Yeah. And to that point - you know, I’ve been using Postgres for many, many years, and I’m proficient with it. But I’ve never – I know where the data folder is, but I’ve never gone in there and poked around. I know lots of people have, and so I’m not saying that that particular part of Postgres is complex. Maybe it’s not. It’s just like a thing that’s been a black box to me, and I think that does speak volumes about their abstraction layer. But I’ve also used SQLite quite a bit, and I’ve got no problem just opening up a SQLite file in either the SQL command, or using an editor, or whatever… Obviously, I’m not going to open it up in Zed and read it from there. Maybe you do, Ben, but I’m not quite that far into the matrix yet.

Everybody needs a hobby…

Yeah… And so there is something about that, just being able to – it’s just a file on disk. And that goes back to even, I think, some of the virtues of the Unix philosophy. Or maybe it’s Linux. “Everything’s a file.” Is that part of the Unix philosophy? I know it speaks to it…

I think so. Yeah.

Yeah. Everything’s a file. There’s a simplicity to that. And of course, it has its drawbacks. It’s not perfect. But it’s also kind of nice in a lot of ways to just have that simple mental model around it. So SQLite definitely has that going for it. What are the drawbacks of SQLite though? I mean, they have to be some.
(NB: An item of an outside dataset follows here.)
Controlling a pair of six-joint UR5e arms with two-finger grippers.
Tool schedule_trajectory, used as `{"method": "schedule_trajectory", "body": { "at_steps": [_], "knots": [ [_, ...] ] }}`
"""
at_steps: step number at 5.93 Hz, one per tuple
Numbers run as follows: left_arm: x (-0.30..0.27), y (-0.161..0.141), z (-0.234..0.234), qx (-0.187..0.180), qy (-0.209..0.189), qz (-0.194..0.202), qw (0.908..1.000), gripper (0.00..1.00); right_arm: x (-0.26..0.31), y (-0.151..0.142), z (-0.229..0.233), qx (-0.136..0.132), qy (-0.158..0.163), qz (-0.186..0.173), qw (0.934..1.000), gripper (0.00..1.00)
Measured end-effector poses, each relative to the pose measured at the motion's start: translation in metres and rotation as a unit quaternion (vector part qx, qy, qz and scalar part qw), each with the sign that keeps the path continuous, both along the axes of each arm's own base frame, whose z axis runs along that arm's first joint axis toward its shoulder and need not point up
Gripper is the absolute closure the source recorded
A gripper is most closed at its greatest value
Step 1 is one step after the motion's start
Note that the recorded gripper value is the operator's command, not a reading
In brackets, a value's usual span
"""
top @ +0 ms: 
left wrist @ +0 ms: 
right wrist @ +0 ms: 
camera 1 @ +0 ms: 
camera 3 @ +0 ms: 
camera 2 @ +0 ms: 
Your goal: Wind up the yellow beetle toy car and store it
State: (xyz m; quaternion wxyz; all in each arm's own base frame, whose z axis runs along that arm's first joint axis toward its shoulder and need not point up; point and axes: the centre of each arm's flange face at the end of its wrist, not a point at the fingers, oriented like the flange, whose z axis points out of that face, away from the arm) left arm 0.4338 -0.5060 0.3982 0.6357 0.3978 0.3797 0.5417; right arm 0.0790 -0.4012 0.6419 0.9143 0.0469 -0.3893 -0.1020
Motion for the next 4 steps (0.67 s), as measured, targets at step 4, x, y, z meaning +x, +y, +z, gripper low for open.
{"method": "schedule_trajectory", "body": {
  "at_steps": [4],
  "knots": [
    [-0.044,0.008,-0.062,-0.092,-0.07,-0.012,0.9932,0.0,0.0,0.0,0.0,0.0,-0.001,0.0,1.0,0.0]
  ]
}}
Oh, there definitely are. I think people that are used to more of a graphical user interface - there’s not a great way to do that for remote databases. Honestly, that’s one of the biggest things I find that people hit. I always use CLIs, so it never bothers me, but that is definitely a big one.

[00:41:54.02] I mean, like you mentioned around concurrency - you can’t have multiple writers. There’s obviously some solutions around disaster recovery you can do, but essentially, it is just a file on a disk. It can be on its own; you can’t just replicate it with just simple SQLite. So there’s definitely some trade-offs.

Right. So in comes Litestream. You built that for that purpose, right?

Yeah. For disaster recovery. Just trying to push it up somewhere so that you can basically run an app on a single server and not worry about it just crapping out and then you lose all your data. You can set it up so you kind of restore immediately, and get all your data right back.

Have you spoken with the SQLite folks, like Richard Hipp and his team, about… You seem to think that – I would think that something like that would be part of what they offer then, to just completely knock out that particular drawback.

I think they – I did talk to them pretty shortly after the Litestream stuff came out. I got on a little conference call with them. Super-nice, great people. I think that they tend to have a focus more on embedded devices and single server or single system uses.

I think a lot of their – they have the SQLite Consortium as well, which is a bunch of companies that pay money to kind of help support the ecosystem. But I think a lot of it is more like device manufacturers and things like that. So I don’t think that they have a strong incentive to go outside of that right now.

They aren’t trying to serve that particular use case, but you want to use it that way.

Yeah. I liked writing stuff in Bolt. It was super-fast. But I just wanted a schema, and indexes, without building those myself inside Bolt. So SQLite was a good in between.

How far do you think SQLite could go in a web server dynamic, web app scenario?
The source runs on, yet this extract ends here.